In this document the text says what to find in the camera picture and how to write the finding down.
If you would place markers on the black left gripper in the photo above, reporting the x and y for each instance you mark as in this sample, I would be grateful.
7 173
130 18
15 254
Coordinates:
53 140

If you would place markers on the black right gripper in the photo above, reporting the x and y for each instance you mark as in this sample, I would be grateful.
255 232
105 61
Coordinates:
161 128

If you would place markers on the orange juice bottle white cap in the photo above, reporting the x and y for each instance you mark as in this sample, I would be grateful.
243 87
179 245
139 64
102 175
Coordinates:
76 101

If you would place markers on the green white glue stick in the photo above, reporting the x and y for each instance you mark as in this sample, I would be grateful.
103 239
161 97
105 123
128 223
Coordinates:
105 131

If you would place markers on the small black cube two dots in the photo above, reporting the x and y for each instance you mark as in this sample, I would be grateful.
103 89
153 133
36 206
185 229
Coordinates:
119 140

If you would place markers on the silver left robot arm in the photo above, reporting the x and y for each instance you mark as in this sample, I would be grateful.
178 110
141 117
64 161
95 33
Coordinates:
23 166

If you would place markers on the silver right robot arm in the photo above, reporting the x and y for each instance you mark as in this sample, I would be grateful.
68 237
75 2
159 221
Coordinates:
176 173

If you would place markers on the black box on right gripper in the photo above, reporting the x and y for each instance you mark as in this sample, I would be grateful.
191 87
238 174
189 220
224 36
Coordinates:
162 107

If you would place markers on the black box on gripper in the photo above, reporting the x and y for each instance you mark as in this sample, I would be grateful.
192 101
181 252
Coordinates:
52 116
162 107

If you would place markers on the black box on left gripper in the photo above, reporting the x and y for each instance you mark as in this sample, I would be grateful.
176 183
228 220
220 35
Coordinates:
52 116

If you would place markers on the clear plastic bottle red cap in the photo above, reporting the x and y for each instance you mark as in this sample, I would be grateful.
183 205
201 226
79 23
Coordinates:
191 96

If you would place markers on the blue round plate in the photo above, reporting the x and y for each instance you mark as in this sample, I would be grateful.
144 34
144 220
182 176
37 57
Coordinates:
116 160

:::::

WHAT THE TASK REQUIRES: Copy out, from the data above, each line where the string "robot" is present.

REPLY:
If you would place markers on the silver left robot arm in the photo above, reporting the x and y for each instance you mark as in this sample, I would be grateful.
If you would place markers on the silver right robot arm in the photo above, reporting the x and y for each instance you mark as in this sample, I would be grateful.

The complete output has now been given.